Luigi Angeletti (born 20 May 1949) is an Italian trade unionist and syndicalist. He is the former general secretary of Italian Labour Union (UIL).

Angeletti was born in Greccio, Italy.

==Biography==

He worked for a long time at the O.M.I. (Optical Mechanics Italian), an engineering company in Rome, in which he was steward. This company began its labor militancy that will take him to the secretary of the UIL organization congenial to him since then, close to the Socialist Party. From 1975 to 1980 he was appointed Provincial Secretary of the LWF Uilm and Rome. He was also involved in the Italian Socialist Party (PSI).

In 1980 he was elected to the National Secretary of the Italian Union of Metalworkers, becoming General Secretary in February 1992; in this role, in July 1994, made the first renewal of the metalworkers' contract without a single hour to strike.
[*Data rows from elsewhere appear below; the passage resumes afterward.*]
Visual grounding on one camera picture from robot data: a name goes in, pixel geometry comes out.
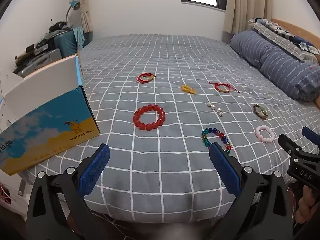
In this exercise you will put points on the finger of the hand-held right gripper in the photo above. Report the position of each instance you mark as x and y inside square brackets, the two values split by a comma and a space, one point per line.
[287, 143]
[311, 137]

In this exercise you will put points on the grey checked pillow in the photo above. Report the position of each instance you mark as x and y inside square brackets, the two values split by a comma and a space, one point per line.
[275, 36]

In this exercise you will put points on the black clutter pile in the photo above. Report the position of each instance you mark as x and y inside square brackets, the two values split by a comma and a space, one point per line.
[58, 26]

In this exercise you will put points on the blue white patterned pillow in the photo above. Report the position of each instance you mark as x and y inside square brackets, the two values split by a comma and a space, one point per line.
[282, 28]

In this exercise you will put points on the teal cloth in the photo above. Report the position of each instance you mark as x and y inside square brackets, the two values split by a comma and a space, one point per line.
[79, 36]

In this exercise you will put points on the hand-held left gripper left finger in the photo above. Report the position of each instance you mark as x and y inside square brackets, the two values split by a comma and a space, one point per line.
[96, 165]

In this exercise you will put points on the narrow beige curtain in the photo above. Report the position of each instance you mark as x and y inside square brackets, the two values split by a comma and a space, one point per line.
[85, 5]

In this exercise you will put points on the teal suitcase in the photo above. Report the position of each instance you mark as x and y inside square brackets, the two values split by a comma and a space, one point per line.
[66, 42]

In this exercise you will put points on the person's right hand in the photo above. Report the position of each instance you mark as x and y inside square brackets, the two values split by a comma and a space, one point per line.
[305, 205]

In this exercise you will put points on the blue and yellow cardboard box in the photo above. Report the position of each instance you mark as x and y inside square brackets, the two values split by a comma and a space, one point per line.
[50, 130]

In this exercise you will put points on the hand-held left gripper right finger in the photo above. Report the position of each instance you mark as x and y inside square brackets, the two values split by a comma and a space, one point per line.
[225, 167]

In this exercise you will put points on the grey radio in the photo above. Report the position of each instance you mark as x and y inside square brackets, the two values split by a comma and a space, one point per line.
[42, 60]

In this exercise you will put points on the wooden headboard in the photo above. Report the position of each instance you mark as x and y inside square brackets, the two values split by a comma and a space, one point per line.
[300, 30]

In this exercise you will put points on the wide beige curtain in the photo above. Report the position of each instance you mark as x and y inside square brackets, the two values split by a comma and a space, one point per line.
[245, 5]

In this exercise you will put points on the blue striped rolled quilt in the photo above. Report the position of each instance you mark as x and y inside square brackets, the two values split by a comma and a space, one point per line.
[275, 60]

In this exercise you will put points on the blue desk lamp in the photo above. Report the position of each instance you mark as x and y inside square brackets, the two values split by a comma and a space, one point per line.
[74, 4]
Even as General Secretary of the Uilm is one of the organizers and founders of the supplementary pension fund of the metalworkers CO.ME.TA (1997). Its secretariat to Uilm was also marked from assets supporting the birth of the Fiat plant in Melfi at the time one of the most advanced in Europe.

In 1998 he was elected Secretary of the Confederation UIL. In his new role dealing with contractual policies and industrial policies for all sectors of industry and belonging to the confederation. On 13 June 2000 he was elected Secretary-General of the UIL, serving until 2014.